Even though the vast majority of courts have reached the opposite conclusion, the Court held that Congress intended to preclude binding arbitration of claims brought under the MMWA. The textual basis for the Court's holding was a provision in the MMWA directing the Federal Trade Commission (FTC) to adopt requirements "for any informal dispute settlement procedure which is incorporated into the terms of a written warranty to which [the MMWA] applies."
In reaching its holding, the Court relied heavily on the Supreme Court's evolving interpretation of the FAA. Specifically, the Court reasoned that "the modern view of arbitration cannot be used to glean Congress's intent in enacting the MMWA more than thirty years ago when binding arbitration was considered something much different."
As the two dissenting justices pointed out, the Court's holding goes against the weight of authority, including the only two circuit courts to examine the issue.

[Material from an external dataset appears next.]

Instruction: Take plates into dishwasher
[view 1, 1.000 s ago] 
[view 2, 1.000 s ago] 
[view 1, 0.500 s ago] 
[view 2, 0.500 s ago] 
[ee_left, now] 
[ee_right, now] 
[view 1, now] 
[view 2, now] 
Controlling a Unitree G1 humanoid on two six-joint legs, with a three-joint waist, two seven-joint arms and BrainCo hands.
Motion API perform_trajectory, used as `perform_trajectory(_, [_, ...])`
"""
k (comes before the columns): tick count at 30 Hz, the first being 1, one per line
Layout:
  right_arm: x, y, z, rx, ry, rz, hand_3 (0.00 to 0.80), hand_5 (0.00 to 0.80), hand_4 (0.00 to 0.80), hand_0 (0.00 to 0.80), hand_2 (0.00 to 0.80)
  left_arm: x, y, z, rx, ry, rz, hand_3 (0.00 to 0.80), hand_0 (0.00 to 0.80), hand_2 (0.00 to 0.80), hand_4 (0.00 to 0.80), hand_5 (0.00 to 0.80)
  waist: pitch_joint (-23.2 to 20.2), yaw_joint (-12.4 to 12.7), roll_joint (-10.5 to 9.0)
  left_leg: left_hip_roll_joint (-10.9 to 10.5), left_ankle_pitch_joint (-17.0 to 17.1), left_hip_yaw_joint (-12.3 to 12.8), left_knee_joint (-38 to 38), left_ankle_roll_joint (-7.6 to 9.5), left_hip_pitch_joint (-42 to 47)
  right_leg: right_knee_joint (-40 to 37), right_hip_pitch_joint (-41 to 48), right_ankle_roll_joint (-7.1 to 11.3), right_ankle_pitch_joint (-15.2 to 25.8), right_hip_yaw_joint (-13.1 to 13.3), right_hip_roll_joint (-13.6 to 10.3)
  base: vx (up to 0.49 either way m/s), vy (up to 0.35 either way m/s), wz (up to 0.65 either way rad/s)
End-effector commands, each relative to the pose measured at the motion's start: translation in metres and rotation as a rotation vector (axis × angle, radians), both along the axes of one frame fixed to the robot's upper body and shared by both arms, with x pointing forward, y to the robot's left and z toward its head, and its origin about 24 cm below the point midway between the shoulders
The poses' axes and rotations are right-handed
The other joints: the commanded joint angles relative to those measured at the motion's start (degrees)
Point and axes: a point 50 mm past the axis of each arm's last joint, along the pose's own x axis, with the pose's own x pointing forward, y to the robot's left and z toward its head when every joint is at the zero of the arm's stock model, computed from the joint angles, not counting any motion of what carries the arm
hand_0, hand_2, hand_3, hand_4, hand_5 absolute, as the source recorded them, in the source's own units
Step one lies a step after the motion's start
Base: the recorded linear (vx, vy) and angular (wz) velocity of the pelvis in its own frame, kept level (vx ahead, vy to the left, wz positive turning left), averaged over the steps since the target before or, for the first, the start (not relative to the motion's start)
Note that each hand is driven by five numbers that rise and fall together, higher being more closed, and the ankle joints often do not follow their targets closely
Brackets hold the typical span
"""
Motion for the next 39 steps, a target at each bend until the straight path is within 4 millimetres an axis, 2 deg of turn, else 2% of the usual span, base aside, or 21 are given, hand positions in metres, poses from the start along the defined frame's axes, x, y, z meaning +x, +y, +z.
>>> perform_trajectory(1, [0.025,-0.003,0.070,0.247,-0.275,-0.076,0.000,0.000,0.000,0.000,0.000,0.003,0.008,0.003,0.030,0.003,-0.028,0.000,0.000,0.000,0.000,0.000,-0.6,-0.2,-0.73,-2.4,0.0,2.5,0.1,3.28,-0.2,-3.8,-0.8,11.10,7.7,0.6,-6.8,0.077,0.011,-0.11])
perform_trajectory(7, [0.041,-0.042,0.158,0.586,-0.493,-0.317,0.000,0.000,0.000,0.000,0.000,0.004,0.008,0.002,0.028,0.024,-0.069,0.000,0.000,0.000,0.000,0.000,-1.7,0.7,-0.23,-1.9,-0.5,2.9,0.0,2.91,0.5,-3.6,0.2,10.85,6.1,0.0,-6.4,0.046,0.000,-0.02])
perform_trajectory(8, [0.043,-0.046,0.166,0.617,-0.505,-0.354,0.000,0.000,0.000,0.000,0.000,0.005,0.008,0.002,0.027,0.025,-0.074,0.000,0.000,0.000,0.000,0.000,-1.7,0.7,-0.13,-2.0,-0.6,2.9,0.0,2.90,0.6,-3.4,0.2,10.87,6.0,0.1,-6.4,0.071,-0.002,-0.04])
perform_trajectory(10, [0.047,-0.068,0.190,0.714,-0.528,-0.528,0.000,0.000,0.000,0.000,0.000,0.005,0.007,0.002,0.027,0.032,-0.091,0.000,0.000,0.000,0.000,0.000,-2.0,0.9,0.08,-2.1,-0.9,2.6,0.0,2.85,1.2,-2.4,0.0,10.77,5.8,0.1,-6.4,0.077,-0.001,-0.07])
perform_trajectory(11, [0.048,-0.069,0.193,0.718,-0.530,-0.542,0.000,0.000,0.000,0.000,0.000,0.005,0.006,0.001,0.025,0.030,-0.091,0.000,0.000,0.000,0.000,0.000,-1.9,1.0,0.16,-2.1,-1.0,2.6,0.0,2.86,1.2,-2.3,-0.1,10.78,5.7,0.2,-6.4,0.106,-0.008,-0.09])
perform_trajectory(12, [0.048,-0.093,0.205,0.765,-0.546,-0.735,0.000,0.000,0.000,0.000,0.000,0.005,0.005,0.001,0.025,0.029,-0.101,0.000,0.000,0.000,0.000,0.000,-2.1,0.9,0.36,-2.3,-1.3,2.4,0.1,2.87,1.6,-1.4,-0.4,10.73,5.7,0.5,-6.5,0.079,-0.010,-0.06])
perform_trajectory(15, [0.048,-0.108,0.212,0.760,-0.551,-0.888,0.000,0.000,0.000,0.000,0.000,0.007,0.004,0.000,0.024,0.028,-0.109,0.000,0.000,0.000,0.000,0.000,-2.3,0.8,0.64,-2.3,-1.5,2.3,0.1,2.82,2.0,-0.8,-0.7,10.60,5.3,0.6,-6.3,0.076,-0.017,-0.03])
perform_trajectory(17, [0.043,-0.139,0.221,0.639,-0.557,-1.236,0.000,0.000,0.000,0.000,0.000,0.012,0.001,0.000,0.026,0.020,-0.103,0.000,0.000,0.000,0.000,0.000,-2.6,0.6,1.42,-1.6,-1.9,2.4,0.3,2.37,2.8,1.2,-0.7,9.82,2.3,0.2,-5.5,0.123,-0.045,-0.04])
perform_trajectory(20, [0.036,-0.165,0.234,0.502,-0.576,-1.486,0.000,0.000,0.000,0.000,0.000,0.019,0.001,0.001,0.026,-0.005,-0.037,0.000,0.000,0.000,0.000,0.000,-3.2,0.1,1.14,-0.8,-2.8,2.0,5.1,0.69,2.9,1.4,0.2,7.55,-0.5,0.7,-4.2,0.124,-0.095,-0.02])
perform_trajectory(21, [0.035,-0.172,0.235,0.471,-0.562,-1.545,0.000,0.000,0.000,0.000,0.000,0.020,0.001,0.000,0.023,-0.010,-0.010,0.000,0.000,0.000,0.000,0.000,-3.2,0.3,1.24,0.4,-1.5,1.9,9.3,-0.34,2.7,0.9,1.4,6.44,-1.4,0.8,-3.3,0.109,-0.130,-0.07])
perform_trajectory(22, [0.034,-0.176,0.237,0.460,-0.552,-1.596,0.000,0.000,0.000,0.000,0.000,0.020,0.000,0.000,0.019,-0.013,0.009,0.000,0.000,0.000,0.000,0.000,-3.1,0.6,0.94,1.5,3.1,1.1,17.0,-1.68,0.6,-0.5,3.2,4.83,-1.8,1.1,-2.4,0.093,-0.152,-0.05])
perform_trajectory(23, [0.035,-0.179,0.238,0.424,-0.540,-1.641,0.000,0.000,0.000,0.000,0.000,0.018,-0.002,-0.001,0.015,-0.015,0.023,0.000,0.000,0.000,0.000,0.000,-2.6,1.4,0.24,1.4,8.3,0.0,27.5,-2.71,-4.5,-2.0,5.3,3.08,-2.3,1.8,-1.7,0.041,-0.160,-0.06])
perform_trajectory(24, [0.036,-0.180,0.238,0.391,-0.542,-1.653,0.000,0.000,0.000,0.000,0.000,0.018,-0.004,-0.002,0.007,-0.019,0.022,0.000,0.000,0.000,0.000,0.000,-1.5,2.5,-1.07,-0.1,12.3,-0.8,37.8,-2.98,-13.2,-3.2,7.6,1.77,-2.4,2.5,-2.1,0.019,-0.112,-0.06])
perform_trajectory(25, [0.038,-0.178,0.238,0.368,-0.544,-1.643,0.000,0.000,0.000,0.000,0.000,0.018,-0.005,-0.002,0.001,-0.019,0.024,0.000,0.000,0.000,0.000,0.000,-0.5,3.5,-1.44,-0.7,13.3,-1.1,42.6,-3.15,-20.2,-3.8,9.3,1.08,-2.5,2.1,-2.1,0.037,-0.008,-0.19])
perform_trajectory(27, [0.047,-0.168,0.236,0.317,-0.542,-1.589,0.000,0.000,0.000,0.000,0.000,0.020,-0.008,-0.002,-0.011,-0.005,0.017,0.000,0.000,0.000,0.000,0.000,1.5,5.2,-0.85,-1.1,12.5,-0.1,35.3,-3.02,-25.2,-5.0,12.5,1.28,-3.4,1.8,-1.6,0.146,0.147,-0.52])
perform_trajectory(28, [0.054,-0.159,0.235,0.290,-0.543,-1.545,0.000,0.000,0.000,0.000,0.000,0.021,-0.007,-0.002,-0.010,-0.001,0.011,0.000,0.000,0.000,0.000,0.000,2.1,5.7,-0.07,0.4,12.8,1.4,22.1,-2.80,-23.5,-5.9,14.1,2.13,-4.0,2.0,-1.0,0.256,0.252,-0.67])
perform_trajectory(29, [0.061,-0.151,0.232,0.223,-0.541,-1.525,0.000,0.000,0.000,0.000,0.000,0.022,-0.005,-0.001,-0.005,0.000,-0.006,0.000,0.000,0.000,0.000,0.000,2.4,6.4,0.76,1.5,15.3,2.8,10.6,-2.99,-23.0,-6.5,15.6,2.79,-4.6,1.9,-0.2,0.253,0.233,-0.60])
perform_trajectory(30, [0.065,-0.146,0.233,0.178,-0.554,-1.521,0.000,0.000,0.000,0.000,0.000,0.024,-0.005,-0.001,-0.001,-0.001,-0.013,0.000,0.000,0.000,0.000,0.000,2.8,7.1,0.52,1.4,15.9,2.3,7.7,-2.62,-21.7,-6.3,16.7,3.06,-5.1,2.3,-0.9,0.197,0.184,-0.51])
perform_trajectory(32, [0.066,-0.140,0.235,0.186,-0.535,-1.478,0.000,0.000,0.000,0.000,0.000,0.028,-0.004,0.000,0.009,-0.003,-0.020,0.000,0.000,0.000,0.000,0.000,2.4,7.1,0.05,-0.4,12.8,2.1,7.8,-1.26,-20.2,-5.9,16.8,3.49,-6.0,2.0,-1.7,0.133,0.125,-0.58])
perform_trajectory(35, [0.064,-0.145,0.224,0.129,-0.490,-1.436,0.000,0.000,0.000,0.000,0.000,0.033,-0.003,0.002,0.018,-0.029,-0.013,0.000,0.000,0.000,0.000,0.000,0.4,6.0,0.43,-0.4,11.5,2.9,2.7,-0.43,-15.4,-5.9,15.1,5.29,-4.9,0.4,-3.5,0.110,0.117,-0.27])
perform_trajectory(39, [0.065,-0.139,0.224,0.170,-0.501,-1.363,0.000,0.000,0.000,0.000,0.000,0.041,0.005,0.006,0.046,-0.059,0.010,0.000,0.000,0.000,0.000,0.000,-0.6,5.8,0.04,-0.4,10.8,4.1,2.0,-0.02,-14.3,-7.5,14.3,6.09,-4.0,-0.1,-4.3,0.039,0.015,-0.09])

See Davis v. Southern Energy Homes, Inc., 305 F.3d 1268 (11th Cir. 2002); Walton v. Rose Mobile Homes LLC, 298 F.3d 470 (5th Cir. 2002). The Court's decision is noteworthy in two other respects.
First, in construing Congress' intent in enacting the MMWA, the Court relied primarily on the Supreme Court's erstwhile disregard for Congress' intent in enacting the FAA. See Rodriguez de Quijas v. Shearson/American Express, Inc., 490 U.S. 477, 480 (1989) ("The Court's characterization of the arbitration process in Wilko is pervaded by what Judge Jerome Frank called 'the old judicial hostility to arbitration.'"). The task of statutory interpretation often requires courts to discern legislative intent, but allowing overturned judicial precedent to dictate legislative intent is a classic example of the tail wagging the dog.
Second, even standing alone, the Court's reasoning is inconsistent. The Court concedes that binding arbitration is not an "informal dispute settlement procedure" within the meaning of the MMWA. Nevertheless, the Court gives credence to the FTC's position that the MMWA does not allow for binding arbitration. Those positions are inconsistent because under the MMWA, the FTC's authority is limited to prescribing rules "for any informal dispute settlement procedure."